>>>

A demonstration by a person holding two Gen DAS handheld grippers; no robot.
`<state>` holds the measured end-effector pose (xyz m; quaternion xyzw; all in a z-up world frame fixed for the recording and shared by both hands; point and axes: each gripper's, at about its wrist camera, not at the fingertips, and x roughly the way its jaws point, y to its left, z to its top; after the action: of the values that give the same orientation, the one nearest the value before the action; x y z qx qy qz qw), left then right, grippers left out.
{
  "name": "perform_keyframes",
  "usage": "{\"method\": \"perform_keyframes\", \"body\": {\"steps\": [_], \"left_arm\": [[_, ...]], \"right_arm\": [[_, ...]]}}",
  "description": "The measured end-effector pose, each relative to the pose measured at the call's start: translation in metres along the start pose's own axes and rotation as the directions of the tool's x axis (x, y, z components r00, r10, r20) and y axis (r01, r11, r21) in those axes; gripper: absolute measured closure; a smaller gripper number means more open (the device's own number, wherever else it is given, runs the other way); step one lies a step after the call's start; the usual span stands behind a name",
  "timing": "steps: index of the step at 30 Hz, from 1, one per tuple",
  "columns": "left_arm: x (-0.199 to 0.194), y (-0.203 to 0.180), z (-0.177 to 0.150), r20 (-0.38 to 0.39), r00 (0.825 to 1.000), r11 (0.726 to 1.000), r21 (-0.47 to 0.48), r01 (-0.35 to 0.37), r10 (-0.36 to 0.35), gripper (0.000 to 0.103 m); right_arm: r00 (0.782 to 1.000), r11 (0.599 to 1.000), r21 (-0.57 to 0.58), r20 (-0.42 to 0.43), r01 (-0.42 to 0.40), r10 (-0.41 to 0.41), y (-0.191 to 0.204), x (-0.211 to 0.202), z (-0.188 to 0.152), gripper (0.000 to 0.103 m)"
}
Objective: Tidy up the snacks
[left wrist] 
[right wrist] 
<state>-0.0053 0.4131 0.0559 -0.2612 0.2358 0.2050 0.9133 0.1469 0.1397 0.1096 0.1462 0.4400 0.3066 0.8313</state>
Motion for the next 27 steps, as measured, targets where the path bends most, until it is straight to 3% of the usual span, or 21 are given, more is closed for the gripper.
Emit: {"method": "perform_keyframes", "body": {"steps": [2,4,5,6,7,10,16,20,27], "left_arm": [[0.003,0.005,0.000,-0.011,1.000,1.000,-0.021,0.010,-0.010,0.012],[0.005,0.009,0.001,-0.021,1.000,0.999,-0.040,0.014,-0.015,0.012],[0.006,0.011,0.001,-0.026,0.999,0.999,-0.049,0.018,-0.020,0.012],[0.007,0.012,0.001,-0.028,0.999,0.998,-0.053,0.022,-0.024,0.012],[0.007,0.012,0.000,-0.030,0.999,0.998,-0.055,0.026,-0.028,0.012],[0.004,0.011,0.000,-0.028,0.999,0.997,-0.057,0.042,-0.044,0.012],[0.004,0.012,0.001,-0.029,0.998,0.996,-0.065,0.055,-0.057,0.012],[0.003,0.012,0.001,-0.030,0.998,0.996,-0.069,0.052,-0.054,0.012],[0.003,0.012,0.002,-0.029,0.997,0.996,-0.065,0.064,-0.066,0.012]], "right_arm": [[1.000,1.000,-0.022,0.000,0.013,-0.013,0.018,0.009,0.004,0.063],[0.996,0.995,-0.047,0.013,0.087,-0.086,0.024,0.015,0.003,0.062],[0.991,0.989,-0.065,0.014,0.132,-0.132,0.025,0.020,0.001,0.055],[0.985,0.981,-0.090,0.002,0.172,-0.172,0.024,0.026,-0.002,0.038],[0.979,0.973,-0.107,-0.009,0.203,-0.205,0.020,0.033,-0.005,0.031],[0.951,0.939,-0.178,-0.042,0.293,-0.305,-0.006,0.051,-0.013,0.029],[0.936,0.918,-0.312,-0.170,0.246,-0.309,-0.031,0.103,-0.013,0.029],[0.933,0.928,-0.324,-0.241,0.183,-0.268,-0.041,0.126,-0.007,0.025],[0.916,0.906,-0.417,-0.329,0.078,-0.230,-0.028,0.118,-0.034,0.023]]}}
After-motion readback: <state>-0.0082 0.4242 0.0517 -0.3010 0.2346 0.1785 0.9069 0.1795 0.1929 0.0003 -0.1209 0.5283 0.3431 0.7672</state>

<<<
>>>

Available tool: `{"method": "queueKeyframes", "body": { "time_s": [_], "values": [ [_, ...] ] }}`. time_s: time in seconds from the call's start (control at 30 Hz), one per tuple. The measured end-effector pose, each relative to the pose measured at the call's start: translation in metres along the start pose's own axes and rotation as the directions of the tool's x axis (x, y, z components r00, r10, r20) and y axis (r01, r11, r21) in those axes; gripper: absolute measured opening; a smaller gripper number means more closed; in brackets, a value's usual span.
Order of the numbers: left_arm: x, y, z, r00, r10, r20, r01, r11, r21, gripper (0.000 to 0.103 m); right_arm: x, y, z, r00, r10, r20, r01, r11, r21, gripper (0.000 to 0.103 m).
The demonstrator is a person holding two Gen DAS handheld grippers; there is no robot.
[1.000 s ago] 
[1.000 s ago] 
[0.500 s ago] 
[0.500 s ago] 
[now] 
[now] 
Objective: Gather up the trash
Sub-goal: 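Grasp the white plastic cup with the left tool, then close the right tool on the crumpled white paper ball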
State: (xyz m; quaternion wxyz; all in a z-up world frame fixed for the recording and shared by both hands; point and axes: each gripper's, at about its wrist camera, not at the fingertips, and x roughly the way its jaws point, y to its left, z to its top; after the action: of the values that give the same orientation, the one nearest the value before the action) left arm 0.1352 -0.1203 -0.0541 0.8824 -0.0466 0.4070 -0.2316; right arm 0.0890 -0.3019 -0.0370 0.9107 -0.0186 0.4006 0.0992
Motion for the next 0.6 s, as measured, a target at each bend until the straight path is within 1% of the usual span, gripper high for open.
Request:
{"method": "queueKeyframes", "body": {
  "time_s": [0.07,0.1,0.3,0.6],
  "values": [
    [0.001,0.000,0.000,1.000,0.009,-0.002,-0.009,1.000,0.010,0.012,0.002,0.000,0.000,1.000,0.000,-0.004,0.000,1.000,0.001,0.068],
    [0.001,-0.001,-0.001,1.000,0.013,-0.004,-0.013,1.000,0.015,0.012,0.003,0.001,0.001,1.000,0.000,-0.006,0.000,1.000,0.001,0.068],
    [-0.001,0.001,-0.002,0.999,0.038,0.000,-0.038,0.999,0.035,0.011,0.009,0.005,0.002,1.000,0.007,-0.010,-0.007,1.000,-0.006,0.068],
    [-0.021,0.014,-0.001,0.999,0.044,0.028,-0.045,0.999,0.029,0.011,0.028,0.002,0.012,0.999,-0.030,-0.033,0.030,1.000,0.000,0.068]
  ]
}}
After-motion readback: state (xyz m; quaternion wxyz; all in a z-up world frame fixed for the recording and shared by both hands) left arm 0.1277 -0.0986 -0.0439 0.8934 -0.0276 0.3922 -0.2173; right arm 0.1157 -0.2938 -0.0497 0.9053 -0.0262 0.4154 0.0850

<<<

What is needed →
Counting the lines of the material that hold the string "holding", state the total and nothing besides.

Expected answer →
2